Nous ne saurons jamais si ce jeune garçon et Urbain BOSSIN sont une seule et même personne. Le prêtre lui-même semble avoir hésité puisqu’il a barré après coup le nom du défunt. Nous ne saurons pas non plus s’il a pu, pendant les quatre mois qui se sont écoulés entre la rédaction de la lettre et sa mort, accomplir sa tâche. ..
Aux dates qui nous intéressent, le comte de Montsoreau était alors René de Chambes, fils de Charles de Chambes et de Françoise de Maridor, qui inspira à Alexandre Dumas La Dame de Monsoreau. Ce fils – tout comme son père avant lui – avait la réputation d’être brutal et violent et peut-être est-ce la raison pour laquelle l’auteur de la lettre invoque la clémence du forestier, c’est-à-dire du sergent assurant la protection des bois du Comte de Montsoreau. Ce René de Chambes finit d’ailleurs très mal. Accusé d’être faux-saunier et même faux-monnayeur, il fut contraint pour éviter la mort de s’exiler en Angleterre, où il mourut en 1649.

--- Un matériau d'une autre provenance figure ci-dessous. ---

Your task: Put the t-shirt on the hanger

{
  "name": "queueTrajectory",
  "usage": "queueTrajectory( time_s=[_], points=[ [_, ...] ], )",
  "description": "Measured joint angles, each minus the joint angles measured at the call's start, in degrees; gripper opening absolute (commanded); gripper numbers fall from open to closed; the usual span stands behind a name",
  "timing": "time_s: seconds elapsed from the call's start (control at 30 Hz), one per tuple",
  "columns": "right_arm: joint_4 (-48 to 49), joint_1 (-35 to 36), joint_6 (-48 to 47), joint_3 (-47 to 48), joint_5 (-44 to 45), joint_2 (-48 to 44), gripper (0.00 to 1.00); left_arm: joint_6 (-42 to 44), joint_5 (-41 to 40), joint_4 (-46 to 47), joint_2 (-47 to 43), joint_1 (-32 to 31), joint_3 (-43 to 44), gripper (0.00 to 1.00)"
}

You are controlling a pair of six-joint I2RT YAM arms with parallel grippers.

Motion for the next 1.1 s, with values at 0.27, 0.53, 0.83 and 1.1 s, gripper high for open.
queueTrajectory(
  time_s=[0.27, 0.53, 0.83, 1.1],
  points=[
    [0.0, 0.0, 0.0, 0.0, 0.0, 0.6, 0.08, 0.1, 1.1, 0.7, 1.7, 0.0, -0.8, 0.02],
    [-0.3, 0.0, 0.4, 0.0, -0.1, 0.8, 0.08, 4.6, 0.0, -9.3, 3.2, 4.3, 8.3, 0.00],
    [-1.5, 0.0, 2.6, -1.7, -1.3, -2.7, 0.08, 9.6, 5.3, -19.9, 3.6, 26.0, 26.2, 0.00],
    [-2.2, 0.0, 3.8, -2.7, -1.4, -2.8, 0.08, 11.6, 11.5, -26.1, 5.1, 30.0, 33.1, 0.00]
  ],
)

Il est difficile de situer exactement les bois du Comte – ce dernier devait d’ailleurs en posséder un grand nombre ! Cependant, le prieuré des Loges, situé actuellement sur la commune de La-Breille-les-Pins, anciennement La Breille, est, comme on peut le voir sur cet extrait de la carte de Cassini, complètement entouré de forêts.
Voici ce qu’en dit Célestin Port : « Loges (les) – La terre de ce nom, située en pleine forêt, appartenait à Gautier de Montsoreau, qui en fit don dans les premières années du XIIe s. à Robert d’Arbrissel, fondateur de Fontevraud. Un prieuré important, avec église dédiée à Notre-Dame, y fut établi à l’entrecroisement de plusieurs voies antiques, sur les confins d’un domaine appartenant à l’abbaye de Bourgueil, qu’un arbitrage d’Etienne de Marchay délimita en 1168. »
Une dernière chose m’intrigue, c’est le mot « bruere » cité dans la lettre. Le jeune garçon doit en faire un millier, ce qui n’est pas rien ! J’aurais volontiers vu dans ce mot, une déformation de « branche » ou de « buche », car je ne vois pas comment on peut faire des bruyères…, mais les auteurs du Glossaire du patois Angevin, Verrier et Onillon, citent justement à l’entrée « bruere », le passage de cette lettre et n’en disent pas plus… Je garde donc leur interprétation pour le moment…
J’ajoute quelques photos prises à Beaufort, aux alentours de 2004, d’une loge que mon oncle, Raymond Delavigne, a connue en parfait état lorsqu’il était enfant et qui illustrent admirablement ce que l’on faisait avec des « bruères »…
MaJ – Janvier 2017
Notes, sources et liens
- Prieuré fontevriste des Loges ( Blog Prieurés Fontevristes).
- Généalogie de la famille De Chambes (Site Racines et Histoires).
- Château de Montsoreau.
Image à la Une
- Château de Montsoreau ( Wikipedia).
Bonjour
Je pense que ces bruyères pouvaient être utilisées pour faire des toitures de bâtiments annexes par exemple :
On en voit encore dans les environs de la forêt de Chandelais a Baugé(49)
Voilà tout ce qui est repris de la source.